Given a string s, return the number of distinct substrings of s that are echoed.

A substring is echoed if it appears exactly twice in s. For example, the substring "abc" is echoed in the string "abcabc", but not in the string "abcdabcd".

Solution:

To solve this problem, we can start by iterating over all possible substrings of the given string s, and check if the substring is repeated elsewhere in the string (i.e., it is echoed). To avoid checking the same substring multiple times, we can keep track of the substrings that we've seen before in a set.

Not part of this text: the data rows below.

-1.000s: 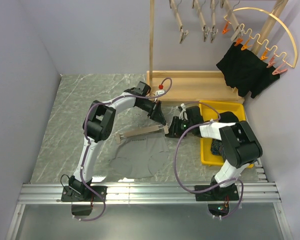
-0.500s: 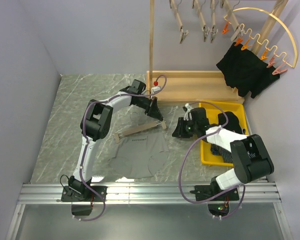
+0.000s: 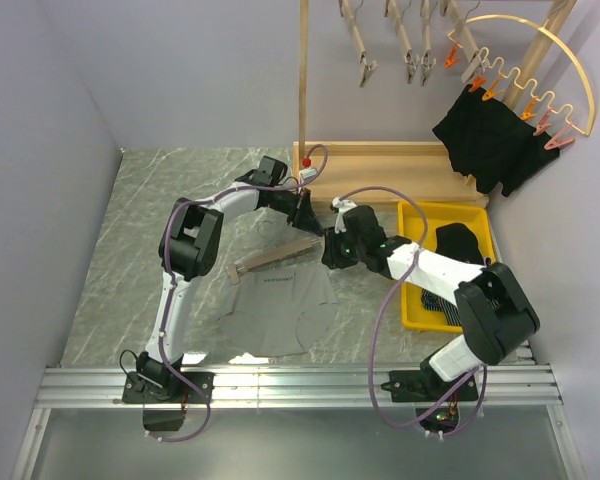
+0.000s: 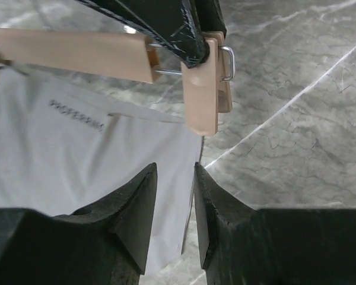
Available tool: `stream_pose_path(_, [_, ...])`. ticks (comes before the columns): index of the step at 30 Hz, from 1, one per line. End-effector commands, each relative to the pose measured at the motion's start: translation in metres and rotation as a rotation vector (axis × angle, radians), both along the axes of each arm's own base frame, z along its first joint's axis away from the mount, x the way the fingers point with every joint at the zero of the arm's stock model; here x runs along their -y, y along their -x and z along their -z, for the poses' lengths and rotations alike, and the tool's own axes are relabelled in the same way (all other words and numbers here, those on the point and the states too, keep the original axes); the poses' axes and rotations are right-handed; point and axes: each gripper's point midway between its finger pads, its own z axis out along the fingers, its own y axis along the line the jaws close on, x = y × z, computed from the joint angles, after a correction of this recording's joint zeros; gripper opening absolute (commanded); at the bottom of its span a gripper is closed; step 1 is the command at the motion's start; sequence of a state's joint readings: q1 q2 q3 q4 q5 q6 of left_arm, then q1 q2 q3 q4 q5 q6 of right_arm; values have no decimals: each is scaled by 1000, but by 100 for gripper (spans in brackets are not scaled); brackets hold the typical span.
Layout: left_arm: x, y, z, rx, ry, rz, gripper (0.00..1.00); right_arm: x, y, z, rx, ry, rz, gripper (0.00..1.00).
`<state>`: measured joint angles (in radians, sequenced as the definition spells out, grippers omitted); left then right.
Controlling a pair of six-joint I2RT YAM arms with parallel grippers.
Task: Clip the underwear to the hanger
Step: Clamp the underwear onto the hanger.
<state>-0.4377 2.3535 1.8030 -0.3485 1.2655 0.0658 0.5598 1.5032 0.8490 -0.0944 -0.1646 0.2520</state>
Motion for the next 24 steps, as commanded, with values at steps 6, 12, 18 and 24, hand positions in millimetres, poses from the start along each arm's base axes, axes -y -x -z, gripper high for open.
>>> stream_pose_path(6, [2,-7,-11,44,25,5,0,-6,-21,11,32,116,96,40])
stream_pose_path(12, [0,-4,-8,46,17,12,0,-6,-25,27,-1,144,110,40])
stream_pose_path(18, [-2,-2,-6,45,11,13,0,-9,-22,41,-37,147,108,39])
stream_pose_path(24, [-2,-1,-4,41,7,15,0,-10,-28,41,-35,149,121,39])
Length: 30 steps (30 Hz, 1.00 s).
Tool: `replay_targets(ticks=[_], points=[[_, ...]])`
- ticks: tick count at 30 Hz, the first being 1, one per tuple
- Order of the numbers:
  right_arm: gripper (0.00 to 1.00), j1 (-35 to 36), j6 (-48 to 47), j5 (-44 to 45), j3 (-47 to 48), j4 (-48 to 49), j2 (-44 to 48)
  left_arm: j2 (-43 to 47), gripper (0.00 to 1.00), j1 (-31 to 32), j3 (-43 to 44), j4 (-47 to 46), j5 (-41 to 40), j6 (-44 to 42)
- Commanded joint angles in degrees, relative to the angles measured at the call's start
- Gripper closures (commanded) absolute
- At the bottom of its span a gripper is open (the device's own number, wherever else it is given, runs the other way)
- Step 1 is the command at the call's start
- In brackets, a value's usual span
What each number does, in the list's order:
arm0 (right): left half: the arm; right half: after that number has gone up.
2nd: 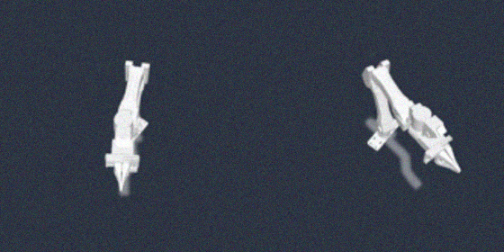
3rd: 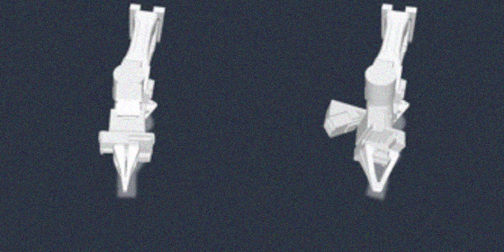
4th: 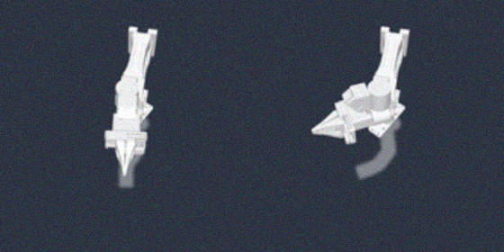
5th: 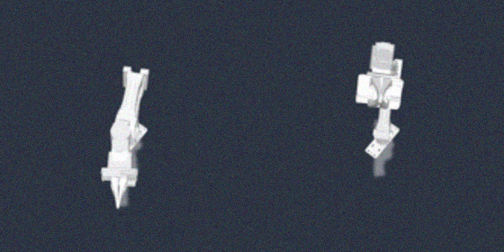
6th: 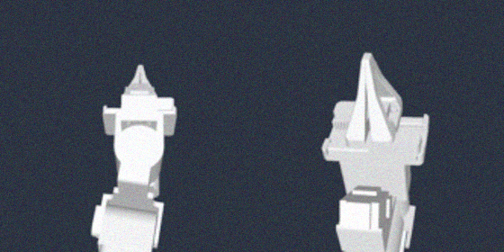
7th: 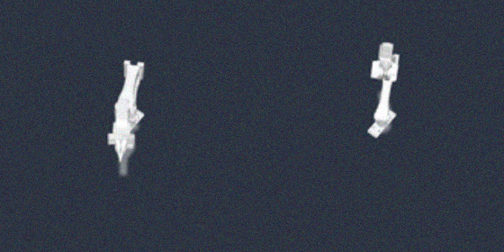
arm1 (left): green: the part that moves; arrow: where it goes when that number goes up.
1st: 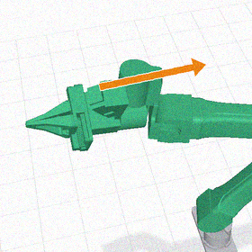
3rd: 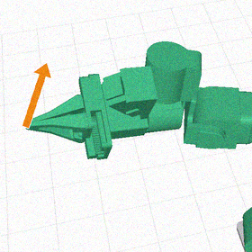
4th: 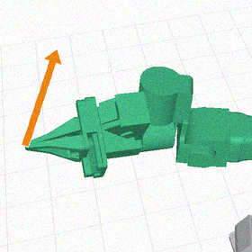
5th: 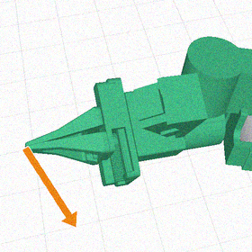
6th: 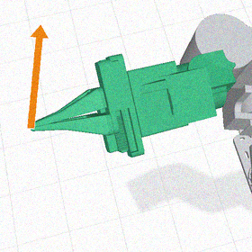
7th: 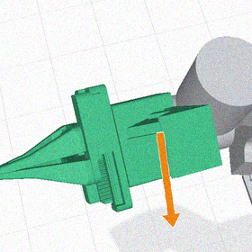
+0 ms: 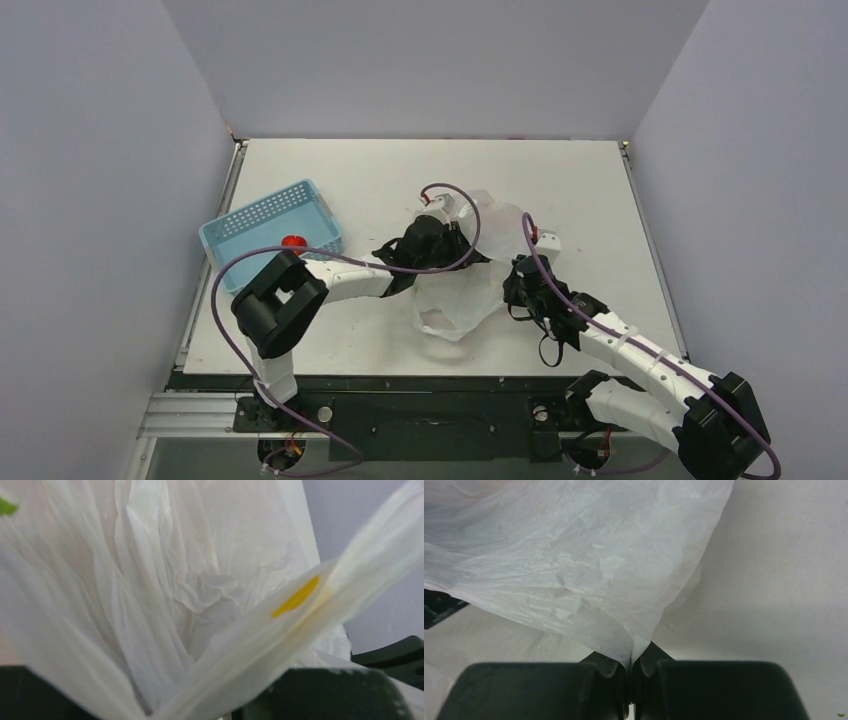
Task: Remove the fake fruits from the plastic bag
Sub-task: Adjust the plastic bag at the center of the board.
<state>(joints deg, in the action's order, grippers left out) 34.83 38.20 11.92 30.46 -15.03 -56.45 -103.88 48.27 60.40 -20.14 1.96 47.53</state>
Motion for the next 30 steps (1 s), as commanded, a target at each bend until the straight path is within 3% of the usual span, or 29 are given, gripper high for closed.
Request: replay_targets(ticks=[1,10,18,24,30], points=[[1.00,-1.0,0.5,0.8,0.2,1.0,0.9,-2.1,0.78,1.1,-0.2,-3.9,2.5,1.1],[1.00,-2.7,6.4,3.0,-4.1,-0.5,-0.3,-2.2,0.78,4.7,-14.7,-15.2,2.0,7.3],[1.00,-4.0,3.1,-1.0,-3.3,0.1,-2.5,-3.9,0.73,5.3,-18.9,-18.9,3.5,8.5],[0.80,-3.4,-0.1,-3.3,-3.3,0.0,2.2,1.9,0.57,5.3,-15.1,-13.1,4.7,4.3],[0.41,-1.9,-1.0,-6.8,-3.7,2.4,2.2,8.3,0.46,4.8,-12.6,-7.6,4.5,1.0]])
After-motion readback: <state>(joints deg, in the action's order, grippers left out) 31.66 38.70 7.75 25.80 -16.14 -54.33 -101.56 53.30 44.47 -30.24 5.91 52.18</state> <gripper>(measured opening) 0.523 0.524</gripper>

Let's start by defining a function called count_echoes, which takes a string as input and returns the number of distinct echoed substrings in the string. Here's the code for it:

def count_echoes(s): echoes = set() for i in range(len(s)): for j in range(i+1, len(s)): if s[i:j] == s[j:j+(j-i)]: echoes.add(s[i:j]) return len(echoes)

This function works by iterating over all possible pairs of indices (i, j) such that i < j, and checking if the substring s[i:j] is repeated elsewhere in the string. If it is, we add it to the set of echoes. Finally, we return the length of this set, which gives us the number of distinct echoed substrings in the string.

Now that we have this function, we can use it to solve the main problem. We just need to iterate over all possible substrings of the given string s, and call count_echoes on each one to get the number of echoed substrings. We can do this using a nested loop as follows:

def distinctEchoSubstrings(s): echoes = set() for i in range(len(s)): for j in range(i+1, len(s)+1): echoes.update(count_echoes(s[i:j])) return len(echoes)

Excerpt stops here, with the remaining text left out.